- Aim of the exercise -
Extract from the listing each line in which the word "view" appears.

- Given entries -

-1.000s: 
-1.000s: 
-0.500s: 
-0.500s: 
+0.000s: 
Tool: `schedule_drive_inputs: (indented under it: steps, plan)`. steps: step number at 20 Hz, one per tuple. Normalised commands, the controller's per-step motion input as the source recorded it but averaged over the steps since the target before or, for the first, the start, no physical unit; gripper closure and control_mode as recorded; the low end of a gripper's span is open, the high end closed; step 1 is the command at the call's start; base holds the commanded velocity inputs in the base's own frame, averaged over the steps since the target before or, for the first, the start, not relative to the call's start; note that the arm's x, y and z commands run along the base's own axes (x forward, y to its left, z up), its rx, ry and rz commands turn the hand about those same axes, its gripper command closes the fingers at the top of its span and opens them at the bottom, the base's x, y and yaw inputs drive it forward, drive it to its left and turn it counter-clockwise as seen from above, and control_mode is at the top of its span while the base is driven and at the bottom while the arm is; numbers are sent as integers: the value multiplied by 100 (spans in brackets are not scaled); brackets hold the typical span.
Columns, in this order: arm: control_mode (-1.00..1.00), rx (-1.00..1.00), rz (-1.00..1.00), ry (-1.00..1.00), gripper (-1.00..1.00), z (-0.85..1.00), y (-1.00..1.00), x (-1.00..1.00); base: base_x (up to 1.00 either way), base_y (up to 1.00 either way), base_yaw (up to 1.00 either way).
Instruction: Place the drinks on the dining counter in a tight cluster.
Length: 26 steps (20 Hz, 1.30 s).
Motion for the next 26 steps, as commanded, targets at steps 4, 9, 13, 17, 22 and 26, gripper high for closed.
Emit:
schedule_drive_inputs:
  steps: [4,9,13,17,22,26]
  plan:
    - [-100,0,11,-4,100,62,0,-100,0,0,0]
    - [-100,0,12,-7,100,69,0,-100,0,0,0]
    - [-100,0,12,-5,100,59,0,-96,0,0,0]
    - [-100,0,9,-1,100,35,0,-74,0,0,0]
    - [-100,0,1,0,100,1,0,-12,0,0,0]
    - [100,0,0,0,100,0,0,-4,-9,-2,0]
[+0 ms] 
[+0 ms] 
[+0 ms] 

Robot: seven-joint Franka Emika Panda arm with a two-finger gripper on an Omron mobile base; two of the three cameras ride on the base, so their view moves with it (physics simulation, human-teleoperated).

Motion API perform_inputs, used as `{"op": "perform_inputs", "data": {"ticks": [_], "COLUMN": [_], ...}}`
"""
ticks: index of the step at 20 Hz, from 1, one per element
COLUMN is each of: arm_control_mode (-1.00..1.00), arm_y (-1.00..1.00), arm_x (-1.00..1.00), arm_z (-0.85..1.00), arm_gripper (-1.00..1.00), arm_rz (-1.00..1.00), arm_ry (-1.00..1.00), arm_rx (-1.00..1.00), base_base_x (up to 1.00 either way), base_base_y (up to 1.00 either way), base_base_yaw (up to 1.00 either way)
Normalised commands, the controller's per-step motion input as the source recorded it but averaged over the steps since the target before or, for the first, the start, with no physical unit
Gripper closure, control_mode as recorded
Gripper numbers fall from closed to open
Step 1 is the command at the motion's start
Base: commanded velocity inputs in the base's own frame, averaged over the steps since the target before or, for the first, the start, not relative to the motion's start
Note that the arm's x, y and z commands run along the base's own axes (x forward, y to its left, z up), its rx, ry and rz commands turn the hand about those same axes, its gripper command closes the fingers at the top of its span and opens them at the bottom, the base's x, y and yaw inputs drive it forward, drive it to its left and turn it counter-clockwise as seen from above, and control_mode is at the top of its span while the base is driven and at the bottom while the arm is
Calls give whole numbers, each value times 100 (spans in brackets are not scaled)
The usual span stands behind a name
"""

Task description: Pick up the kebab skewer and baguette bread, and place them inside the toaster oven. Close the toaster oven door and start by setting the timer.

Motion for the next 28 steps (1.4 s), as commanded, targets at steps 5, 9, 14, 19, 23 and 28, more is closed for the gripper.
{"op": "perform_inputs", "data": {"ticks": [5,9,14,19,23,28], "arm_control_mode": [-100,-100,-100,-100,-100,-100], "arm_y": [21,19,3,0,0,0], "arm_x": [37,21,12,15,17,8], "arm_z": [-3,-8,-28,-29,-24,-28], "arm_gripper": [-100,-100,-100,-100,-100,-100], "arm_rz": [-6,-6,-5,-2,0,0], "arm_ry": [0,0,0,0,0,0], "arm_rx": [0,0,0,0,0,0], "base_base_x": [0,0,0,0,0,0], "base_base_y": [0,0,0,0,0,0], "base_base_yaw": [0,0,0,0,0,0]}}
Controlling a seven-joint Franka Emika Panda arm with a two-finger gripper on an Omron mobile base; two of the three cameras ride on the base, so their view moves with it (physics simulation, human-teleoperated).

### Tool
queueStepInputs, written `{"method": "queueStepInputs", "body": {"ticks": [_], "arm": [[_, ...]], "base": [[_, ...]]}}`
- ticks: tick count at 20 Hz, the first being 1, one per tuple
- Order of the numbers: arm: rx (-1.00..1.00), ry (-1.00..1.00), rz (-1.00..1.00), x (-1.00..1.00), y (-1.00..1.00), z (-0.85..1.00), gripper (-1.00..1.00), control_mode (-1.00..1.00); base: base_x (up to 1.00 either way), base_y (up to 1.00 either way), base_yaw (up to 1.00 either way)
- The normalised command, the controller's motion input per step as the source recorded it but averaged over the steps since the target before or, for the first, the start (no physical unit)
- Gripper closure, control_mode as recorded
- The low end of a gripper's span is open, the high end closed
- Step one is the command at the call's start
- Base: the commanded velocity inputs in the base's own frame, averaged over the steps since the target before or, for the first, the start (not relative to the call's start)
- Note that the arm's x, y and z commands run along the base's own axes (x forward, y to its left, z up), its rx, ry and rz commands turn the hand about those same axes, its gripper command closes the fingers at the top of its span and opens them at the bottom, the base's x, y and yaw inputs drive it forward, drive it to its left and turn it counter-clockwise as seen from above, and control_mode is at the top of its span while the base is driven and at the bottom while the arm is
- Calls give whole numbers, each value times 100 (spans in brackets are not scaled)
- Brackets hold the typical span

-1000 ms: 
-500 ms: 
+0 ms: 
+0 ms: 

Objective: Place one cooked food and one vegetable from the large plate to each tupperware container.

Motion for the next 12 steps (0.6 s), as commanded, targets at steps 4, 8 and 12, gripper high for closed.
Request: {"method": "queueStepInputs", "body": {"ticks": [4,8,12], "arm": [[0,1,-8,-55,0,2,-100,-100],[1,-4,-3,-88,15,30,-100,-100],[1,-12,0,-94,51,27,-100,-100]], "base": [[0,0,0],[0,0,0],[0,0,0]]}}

- Result for this exercise -
Robot: seven-joint Franka Emika Panda arm with a two-finger gripper on an Omron mobile base; two of the three cameras ride on the base, so their view moves with it (physics simulation, human-teleoperated).
Controlling a seven-joint Franka Emika Panda arm with a two-finger gripper on an Omron mobile base; two of the three cameras ride on the base, so their view moves with it (physics simulation, human-teleoperated).

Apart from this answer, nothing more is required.